Condensation of Cooper Triples

TL;DR

This paper explores the theoretical possibility of a new type of many-body condensate formed by three-body fermionic bound states, called Cooper triples, which could exhibit bosonic behavior despite their fermionic constituents.

Contribution

It introduces the concept of Cooper triple condensation, proposing a variational wave function and analyzing the ground-state energy, extending the BCS theory to three-body fermionic systems.

Findings

Cooper triples can form a condensate at zero center-of-mass momentum.

The proposed variational wave function models the condensate effectively.

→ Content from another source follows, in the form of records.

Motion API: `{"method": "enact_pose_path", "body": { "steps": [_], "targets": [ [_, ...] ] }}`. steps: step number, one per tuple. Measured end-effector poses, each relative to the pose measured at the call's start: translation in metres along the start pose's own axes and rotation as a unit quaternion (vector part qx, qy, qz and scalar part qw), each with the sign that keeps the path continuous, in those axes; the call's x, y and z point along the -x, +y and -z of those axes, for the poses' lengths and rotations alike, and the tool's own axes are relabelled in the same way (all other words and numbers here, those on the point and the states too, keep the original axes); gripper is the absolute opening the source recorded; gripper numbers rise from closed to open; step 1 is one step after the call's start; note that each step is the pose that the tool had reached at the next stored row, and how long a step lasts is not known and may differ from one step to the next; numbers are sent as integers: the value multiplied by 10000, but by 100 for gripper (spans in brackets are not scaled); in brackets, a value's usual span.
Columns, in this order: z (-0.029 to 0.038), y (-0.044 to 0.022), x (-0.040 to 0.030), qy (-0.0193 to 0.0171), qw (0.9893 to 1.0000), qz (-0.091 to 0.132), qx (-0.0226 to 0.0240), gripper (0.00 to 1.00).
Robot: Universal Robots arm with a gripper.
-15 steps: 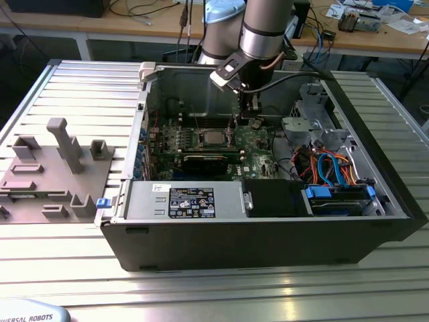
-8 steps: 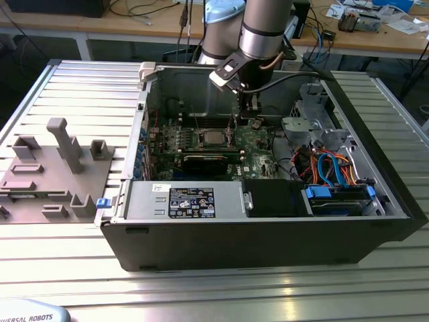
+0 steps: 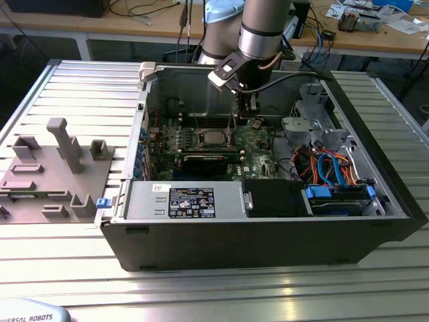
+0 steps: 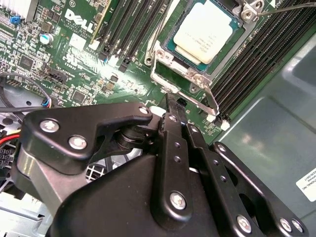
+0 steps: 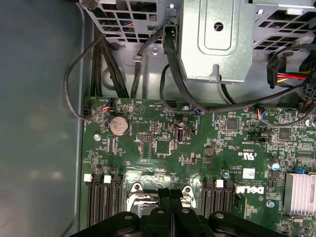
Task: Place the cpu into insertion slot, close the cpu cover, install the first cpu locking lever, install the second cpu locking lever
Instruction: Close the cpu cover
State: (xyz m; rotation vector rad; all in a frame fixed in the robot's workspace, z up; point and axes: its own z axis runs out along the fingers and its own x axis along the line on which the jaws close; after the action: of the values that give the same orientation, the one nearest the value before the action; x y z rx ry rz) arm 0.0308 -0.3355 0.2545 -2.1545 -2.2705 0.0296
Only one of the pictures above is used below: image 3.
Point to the blue cardboard box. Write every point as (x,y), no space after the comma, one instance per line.
(395,4)

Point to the small black box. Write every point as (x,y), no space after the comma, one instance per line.
(328,34)

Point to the grey electronic device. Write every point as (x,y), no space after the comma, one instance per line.
(368,23)

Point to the silver power supply unit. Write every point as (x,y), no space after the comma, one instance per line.
(147,201)

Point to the hard disk drive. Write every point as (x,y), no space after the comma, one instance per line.
(338,208)

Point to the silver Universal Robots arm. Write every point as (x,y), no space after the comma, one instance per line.
(259,37)

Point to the RAM slot with white latches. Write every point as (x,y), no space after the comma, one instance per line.
(242,152)
(189,121)
(242,157)
(189,116)

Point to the blue disk carrier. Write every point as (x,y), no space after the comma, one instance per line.
(316,194)

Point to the pale blue teach pendant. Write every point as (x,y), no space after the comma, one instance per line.
(33,317)

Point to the coin cell battery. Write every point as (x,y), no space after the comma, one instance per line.
(256,125)

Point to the white camera, black face plate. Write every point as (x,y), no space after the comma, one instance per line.
(218,78)

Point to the black upright box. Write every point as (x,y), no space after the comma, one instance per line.
(303,16)

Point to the CPU socket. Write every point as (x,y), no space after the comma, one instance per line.
(201,138)

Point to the black flat box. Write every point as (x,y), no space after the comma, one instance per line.
(50,8)

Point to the black graphics card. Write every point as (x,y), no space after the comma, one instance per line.
(204,166)

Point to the blue case latch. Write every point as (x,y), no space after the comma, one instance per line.
(103,203)

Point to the white papers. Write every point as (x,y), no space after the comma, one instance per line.
(405,25)

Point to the grey parts rack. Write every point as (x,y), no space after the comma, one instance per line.
(50,174)

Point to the silver green CPU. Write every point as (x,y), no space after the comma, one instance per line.
(214,137)

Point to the metal drive cage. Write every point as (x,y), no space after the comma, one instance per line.
(298,129)

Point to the black open PC case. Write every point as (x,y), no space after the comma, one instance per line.
(234,245)

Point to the green motherboard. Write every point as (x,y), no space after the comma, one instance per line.
(258,157)

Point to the black optical drive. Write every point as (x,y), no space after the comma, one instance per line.
(271,198)

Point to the black RAM slot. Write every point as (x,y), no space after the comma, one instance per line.
(189,124)
(189,119)

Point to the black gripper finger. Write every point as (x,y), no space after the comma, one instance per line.
(244,107)

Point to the wooden desk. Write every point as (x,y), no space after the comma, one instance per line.
(368,42)
(117,25)

Ground-state energy calculations support the feasibility of Cooper triple condensation.

Abstract

The condensation of Cooper pairs, originating from the Fermi-surface instability due to a weakly attractive interaction between two fermions, opened a new frontier for exploring many-body physics in interdisciplinary contexts. In this work, we discuss the possible condensation of Cooper triples, which are three-body counterparts of Cooper pairs for three-component fermions with a three-body attraction. Although each composite trimer-like state obeys the Fermi-Dirac statistics, its aggregate can form a condensate at zero center-of-mass momentum in the presence of the internal degrees of freedom associated with the relative momenta of constituent particles of momenta close to the Fermi surface. Such condensation can be regarded as bosonization in infinite-component fermions. We propose a variational wave function for the condensate of Cooper triples in analogy with the Bardeen-Cooper-Schrieffer ground state and obtain the ground-state energy.